[Stored entries]

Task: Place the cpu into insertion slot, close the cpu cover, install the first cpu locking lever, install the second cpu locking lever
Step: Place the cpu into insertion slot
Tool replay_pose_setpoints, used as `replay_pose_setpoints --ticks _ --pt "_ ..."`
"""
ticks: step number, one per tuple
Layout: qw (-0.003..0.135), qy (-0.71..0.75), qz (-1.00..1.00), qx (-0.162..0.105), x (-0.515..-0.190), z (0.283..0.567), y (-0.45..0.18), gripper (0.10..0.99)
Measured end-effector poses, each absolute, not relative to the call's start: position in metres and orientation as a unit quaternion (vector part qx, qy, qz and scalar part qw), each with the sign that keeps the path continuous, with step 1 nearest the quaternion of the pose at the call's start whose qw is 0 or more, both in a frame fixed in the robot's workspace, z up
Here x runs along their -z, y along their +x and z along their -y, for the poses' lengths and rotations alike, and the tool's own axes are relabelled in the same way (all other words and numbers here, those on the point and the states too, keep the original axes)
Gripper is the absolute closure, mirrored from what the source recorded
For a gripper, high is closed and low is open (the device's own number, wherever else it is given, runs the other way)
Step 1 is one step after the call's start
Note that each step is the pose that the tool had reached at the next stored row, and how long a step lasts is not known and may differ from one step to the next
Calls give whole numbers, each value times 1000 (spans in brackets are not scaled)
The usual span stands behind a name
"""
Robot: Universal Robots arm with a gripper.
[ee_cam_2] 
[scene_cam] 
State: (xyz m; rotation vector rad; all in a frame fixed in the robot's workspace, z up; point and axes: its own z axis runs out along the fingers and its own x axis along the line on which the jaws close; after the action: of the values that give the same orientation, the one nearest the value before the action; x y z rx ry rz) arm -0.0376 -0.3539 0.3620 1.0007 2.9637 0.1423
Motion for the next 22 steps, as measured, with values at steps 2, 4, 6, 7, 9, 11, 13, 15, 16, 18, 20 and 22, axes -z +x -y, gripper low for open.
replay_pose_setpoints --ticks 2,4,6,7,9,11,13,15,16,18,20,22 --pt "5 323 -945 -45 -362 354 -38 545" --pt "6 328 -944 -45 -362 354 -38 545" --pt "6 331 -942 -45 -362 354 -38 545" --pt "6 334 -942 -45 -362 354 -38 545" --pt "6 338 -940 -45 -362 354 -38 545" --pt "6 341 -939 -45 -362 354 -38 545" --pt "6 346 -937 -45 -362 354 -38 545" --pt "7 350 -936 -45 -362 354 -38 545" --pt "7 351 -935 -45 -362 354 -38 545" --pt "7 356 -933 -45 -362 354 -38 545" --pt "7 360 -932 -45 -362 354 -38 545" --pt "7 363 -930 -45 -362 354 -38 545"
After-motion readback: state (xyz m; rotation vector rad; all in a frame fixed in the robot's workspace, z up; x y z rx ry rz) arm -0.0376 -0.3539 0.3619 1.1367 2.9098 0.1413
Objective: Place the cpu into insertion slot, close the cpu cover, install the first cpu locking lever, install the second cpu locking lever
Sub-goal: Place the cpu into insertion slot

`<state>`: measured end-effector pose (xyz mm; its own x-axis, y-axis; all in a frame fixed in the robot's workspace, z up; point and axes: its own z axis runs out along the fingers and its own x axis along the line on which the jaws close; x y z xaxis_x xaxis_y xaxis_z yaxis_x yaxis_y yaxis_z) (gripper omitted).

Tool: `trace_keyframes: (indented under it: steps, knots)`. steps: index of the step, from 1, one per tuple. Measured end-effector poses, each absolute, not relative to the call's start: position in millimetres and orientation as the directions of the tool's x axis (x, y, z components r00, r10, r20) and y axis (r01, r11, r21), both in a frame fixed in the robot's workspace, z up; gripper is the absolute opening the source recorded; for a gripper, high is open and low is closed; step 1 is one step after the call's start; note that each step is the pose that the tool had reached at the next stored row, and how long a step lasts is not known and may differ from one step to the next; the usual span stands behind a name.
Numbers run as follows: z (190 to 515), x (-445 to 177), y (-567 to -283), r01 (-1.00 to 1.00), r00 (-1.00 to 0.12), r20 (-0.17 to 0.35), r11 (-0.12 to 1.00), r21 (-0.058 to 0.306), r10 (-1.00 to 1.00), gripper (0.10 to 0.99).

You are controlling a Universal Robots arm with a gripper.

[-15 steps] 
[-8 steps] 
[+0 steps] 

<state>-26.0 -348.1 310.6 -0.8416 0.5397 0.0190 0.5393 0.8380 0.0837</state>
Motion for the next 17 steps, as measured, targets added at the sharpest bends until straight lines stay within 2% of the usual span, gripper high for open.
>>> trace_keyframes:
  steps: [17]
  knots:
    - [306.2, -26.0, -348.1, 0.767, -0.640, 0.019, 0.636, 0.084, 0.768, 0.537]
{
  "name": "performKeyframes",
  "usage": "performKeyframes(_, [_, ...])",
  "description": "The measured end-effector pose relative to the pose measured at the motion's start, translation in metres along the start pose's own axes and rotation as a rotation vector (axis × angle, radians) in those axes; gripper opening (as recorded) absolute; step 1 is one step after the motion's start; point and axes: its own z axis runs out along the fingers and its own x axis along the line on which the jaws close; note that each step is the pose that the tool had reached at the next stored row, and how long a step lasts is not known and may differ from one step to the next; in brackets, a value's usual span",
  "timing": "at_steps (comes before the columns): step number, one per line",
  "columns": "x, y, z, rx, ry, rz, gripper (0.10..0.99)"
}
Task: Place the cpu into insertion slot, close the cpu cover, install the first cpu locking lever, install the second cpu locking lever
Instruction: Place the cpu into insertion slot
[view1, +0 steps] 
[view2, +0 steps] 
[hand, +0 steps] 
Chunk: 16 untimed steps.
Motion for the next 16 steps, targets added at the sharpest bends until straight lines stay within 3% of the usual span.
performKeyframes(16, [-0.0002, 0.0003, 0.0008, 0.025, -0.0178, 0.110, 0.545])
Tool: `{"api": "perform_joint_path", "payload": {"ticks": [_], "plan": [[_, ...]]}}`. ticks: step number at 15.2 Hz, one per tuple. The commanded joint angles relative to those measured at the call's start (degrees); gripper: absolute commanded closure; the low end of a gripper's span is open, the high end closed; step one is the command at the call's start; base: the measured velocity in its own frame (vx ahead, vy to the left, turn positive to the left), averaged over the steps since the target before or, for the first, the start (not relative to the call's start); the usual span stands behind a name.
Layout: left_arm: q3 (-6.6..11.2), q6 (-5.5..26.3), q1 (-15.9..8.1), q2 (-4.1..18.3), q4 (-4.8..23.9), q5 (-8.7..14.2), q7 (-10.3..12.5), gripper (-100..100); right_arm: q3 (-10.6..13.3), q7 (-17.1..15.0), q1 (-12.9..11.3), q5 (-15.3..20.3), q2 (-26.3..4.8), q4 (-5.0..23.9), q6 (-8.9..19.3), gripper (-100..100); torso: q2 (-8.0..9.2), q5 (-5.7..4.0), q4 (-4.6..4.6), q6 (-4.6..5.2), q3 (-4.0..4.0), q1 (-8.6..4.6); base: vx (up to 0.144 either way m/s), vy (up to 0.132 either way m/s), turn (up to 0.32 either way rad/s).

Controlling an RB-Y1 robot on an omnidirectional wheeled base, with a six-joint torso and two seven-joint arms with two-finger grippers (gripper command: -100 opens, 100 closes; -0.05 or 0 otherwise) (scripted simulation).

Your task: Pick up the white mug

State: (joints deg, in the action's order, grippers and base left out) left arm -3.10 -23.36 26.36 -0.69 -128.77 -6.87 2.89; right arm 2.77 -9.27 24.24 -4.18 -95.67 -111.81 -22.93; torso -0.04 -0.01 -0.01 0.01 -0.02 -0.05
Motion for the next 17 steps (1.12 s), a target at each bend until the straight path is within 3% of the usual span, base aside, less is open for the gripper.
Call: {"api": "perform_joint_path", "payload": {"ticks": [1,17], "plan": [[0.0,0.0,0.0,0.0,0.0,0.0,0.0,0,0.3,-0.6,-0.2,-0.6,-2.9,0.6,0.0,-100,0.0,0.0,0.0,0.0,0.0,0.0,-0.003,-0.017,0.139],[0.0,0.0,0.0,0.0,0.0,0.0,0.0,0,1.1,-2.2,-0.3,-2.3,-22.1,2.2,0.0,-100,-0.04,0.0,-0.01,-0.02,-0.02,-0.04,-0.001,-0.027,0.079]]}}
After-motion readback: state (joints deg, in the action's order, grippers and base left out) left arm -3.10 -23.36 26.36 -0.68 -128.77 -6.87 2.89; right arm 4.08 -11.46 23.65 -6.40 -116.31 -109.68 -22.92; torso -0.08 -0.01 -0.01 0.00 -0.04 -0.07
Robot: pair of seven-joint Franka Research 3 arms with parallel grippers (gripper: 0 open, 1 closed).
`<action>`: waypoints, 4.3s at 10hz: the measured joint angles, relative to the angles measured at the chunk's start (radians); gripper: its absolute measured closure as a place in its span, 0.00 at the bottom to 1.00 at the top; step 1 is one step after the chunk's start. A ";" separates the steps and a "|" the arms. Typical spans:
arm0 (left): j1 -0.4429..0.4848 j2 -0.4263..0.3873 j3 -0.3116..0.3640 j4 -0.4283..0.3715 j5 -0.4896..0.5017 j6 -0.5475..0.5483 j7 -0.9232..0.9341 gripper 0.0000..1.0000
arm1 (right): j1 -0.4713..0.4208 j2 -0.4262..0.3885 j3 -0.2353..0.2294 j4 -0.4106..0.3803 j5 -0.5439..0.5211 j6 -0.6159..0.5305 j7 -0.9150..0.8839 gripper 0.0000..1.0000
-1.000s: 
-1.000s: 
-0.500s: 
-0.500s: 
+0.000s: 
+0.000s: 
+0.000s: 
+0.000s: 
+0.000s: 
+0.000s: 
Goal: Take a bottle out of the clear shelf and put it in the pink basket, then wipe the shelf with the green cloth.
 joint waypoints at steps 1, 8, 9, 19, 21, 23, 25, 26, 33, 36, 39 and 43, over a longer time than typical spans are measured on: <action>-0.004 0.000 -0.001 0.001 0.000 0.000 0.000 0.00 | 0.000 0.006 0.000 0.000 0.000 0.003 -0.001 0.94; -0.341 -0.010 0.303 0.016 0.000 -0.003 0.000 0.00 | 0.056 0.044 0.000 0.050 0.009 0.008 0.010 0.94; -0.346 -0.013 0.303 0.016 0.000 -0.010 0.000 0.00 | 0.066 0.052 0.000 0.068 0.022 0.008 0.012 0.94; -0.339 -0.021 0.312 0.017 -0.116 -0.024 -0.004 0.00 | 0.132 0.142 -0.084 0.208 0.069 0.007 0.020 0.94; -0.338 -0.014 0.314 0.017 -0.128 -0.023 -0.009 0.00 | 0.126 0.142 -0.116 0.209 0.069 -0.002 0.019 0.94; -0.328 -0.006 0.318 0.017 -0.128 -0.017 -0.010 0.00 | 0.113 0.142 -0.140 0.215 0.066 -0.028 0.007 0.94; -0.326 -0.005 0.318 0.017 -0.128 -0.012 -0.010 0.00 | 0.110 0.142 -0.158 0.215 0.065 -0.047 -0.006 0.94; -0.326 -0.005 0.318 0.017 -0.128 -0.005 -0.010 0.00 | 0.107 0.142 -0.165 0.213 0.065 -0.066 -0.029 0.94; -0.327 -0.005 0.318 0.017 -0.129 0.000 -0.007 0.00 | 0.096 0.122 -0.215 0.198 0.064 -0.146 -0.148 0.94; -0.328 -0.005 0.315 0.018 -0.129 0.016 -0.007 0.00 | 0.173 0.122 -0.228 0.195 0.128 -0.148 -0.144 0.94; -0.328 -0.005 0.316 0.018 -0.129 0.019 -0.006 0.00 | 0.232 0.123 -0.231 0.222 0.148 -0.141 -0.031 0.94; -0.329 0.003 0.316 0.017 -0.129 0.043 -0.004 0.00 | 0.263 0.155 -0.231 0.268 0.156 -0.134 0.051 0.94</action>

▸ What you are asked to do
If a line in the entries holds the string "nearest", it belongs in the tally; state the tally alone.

▸ Answer below
2